PROBLEM STATEMENT: Every entry is to be written out word for word.

Source records

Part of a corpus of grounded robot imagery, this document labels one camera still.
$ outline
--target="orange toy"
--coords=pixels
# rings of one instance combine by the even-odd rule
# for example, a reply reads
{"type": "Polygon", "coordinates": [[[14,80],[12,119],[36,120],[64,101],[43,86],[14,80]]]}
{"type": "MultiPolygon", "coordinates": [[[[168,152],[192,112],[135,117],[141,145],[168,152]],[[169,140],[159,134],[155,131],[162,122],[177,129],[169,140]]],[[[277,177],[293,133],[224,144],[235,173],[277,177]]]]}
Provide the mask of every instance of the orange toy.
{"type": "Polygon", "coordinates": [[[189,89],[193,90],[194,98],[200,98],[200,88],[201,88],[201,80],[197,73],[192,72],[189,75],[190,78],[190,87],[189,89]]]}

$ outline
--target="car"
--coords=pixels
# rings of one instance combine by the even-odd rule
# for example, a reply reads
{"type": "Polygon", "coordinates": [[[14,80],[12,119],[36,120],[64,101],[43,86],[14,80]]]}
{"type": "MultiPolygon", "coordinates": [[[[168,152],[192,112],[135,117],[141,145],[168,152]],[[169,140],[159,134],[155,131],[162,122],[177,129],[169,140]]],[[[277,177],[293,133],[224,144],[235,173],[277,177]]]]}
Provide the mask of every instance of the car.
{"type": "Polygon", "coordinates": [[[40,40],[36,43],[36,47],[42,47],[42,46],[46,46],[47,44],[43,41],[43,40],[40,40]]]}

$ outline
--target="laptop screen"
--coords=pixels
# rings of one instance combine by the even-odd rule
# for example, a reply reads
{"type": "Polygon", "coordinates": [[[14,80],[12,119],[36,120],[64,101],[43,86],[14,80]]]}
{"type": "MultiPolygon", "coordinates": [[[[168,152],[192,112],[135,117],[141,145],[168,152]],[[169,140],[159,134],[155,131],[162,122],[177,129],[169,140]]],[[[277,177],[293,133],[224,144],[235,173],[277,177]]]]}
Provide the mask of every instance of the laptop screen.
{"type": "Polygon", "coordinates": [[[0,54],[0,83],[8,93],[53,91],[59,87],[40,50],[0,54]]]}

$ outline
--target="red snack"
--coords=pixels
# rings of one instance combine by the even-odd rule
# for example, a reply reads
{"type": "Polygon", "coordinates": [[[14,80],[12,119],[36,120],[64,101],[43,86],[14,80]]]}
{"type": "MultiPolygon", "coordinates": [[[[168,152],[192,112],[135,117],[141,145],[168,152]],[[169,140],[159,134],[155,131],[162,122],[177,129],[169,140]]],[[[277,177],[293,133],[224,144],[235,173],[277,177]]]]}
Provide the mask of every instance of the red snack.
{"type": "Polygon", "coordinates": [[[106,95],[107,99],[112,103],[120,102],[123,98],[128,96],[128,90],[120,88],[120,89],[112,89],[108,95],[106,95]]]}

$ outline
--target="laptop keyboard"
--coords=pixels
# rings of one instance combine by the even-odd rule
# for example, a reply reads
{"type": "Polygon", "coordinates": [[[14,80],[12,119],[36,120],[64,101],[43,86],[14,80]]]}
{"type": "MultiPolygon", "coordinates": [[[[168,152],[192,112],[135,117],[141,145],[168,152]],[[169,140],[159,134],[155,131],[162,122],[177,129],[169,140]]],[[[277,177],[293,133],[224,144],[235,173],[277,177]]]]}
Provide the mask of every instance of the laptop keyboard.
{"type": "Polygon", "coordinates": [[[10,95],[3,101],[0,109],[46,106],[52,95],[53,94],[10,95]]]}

TASK RESULT:
Part of a corpus of grounded robot imagery, this document labels one camera still.
$ outline
--target="orange toy"
--coords=pixels
# rings of one instance combine by the even-odd rule
# for example, a reply reads
{"type": "Polygon", "coordinates": [[[14,80],[12,119],[36,120],[64,101],[43,86],[14,80]]]}
{"type": "MultiPolygon", "coordinates": [[[[168,152],[192,112],[135,117],[141,145],[168,152]],[[169,140],[159,134],[155,131],[162,122],[177,129],[169,140]]],[[[277,177],[293,133],[224,144],[235,173],[277,177]]]]}
Provide the mask of every instance of the orange toy.
{"type": "Polygon", "coordinates": [[[189,89],[193,90],[194,98],[200,98],[200,88],[201,88],[201,80],[197,73],[192,72],[189,75],[190,78],[190,87],[189,89]]]}

$ outline
--target="car"
--coords=pixels
# rings of one instance combine by the even-odd rule
# for example, a reply reads
{"type": "Polygon", "coordinates": [[[14,80],[12,119],[36,120],[64,101],[43,86],[14,80]]]}
{"type": "MultiPolygon", "coordinates": [[[[168,152],[192,112],[135,117],[141,145],[168,152]],[[169,140],[159,134],[155,131],[162,122],[177,129],[169,140]]],[[[277,177],[293,133],[224,144],[235,173],[277,177]]]]}
Provide the mask of every instance of the car.
{"type": "Polygon", "coordinates": [[[40,40],[36,43],[36,47],[42,47],[42,46],[46,46],[47,44],[43,41],[43,40],[40,40]]]}

$ outline
--target="laptop screen"
--coords=pixels
# rings of one instance combine by the even-odd rule
# for example, a reply reads
{"type": "Polygon", "coordinates": [[[14,80],[12,119],[36,120],[64,101],[43,86],[14,80]]]}
{"type": "MultiPolygon", "coordinates": [[[[168,152],[192,112],[135,117],[141,145],[168,152]],[[169,140],[159,134],[155,131],[162,122],[177,129],[169,140]]],[[[277,177],[293,133],[224,144],[235,173],[277,177]]]]}
Provide the mask of every instance of the laptop screen.
{"type": "Polygon", "coordinates": [[[0,54],[0,83],[8,93],[53,91],[59,87],[40,50],[0,54]]]}

$ outline
--target="red snack"
--coords=pixels
# rings of one instance combine by the even-odd rule
# for example, a reply reads
{"type": "Polygon", "coordinates": [[[14,80],[12,119],[36,120],[64,101],[43,86],[14,80]]]}
{"type": "MultiPolygon", "coordinates": [[[[168,152],[192,112],[135,117],[141,145],[168,152]],[[169,140],[159,134],[155,131],[162,122],[177,129],[169,140]]],[[[277,177],[293,133],[224,144],[235,173],[277,177]]]]}
Provide the mask of every instance of the red snack.
{"type": "Polygon", "coordinates": [[[106,95],[107,99],[112,103],[120,102],[123,98],[128,96],[128,90],[120,88],[120,89],[112,89],[108,95],[106,95]]]}

$ outline
--target="laptop keyboard"
--coords=pixels
# rings of one instance combine by the even-odd rule
# for example, a reply reads
{"type": "Polygon", "coordinates": [[[14,80],[12,119],[36,120],[64,101],[43,86],[14,80]]]}
{"type": "MultiPolygon", "coordinates": [[[[168,152],[192,112],[135,117],[141,145],[168,152]],[[169,140],[159,134],[155,131],[162,122],[177,129],[169,140]]],[[[277,177],[293,133],[224,144],[235,173],[277,177]]]]}
Provide the mask of every instance of the laptop keyboard.
{"type": "Polygon", "coordinates": [[[10,95],[3,101],[0,109],[46,106],[52,95],[53,94],[10,95]]]}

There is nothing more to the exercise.